Dans le métro, le Marseillais est dépité. Il est soumis à un cruel dilemme : il est déchiré entre la terrible souffrance d’être dans un métro parisien, loin du soleil chaud qui réchauffe la peau, avec les gens entassés comme des animaux, et son infini extase de ne pas être parisien, mais d’être Marseillais en fin de compte. il est prêt à avouer un crime imaginaire, horrifié, réjoui, découvrant l’enfer souterrain de la capitale comme une foire de scandales, redécouvrant sans discontinuer le don du ciel d’être marseillais.
« Ohlala, que je suis bien contengue de ne pas vivre ici ! »
Le Marseillais, en tant que Marseillais, est une surprise pour lui-même. Il se découvre incessamment comme un paquet à la Noël ; après s’être déballé du papier parisien, pendant une brève introspection, il s’exclame, ravi, touché : oh, je suis content, un Marseillais !
Le Marseillais est un être humain, il vit normalement, il vit comme on devrait vivre, et qu’on ne vit pas ou plus, autre part. Il le dit d’ailleurs, il l’exprime avec courage : « on est serré comme des animals, ici ! »
Sa peine d’être à Paris est un bonheur permanent d’être marseillais.

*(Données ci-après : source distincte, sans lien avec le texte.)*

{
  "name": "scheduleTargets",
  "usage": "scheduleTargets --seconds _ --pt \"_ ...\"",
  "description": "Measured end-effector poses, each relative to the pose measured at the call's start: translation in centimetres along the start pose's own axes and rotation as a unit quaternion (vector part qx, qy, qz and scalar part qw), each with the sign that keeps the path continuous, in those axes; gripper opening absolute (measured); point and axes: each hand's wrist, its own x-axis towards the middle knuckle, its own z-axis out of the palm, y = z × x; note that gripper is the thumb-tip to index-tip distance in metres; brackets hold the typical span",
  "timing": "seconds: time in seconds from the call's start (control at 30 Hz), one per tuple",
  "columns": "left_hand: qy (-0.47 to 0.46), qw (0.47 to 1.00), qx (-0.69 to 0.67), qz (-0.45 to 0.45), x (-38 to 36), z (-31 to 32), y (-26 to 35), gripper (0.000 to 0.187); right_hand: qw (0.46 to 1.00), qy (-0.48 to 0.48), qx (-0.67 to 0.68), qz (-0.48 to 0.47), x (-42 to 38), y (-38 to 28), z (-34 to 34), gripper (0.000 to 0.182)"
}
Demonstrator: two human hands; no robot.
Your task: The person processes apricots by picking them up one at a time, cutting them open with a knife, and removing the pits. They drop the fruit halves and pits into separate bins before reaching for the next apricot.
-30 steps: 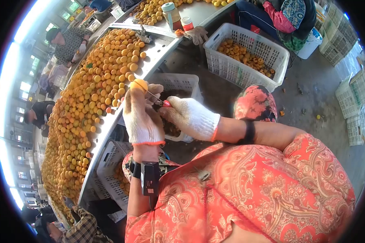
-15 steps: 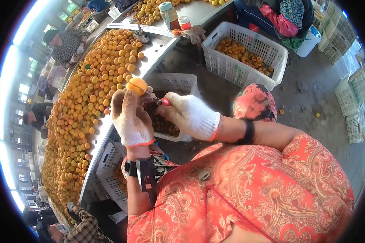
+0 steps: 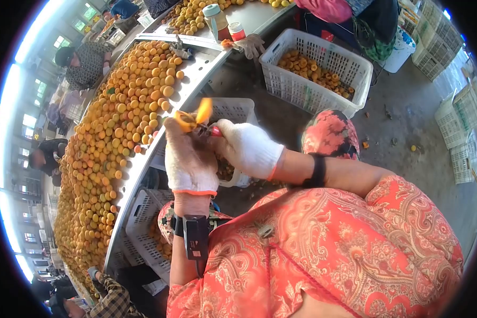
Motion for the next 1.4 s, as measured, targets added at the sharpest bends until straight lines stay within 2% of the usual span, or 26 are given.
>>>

Régulièrement, toutes les quatre minutes, quand les usagers montent et descendent de la rame, il réitère sa mise en scène favorite, un peu comme le bébé jamais lassé par le jeu du « coucou qui c’est ? ». Il se dit : mais qu’est-ce que je fais ici ? Ou me trouve-je ? Qui suis-je ? Et soudain, la révélation, il écarte ses mains et découvre son visage rieur : mais non ! Je suis Marseillais ! Ouf ! Et il referme ses mains sur son visage, et reconstruit malicieusement son ludique suspense.
Le Marseillais, tel l’étudiant en théâtre du cours Robert portant un bleu de travail impeccable, signale comme il respire son état de Marseillais. Il n’est pas de ceux-là. Il ne mange pas de cet air là. Il ne se sent pas tranquille tant que le wagon, le restaurant, la boulangerie, la salle des urgences de l’hôpital, ou les victimes agonisantes de l'attentat à la bombe ne sont pas toutes au courant de son état de Marseillais. On ne sait jamais, au cas où le Jugement Dernier tomberait sur la ville, et que les anges trieraient les êtres humains des parisiens, il ne prend pas de risque, il tient à être sauvé de cet état des choses, et s’insiste Marseillais comme un témoin de Jéhovah.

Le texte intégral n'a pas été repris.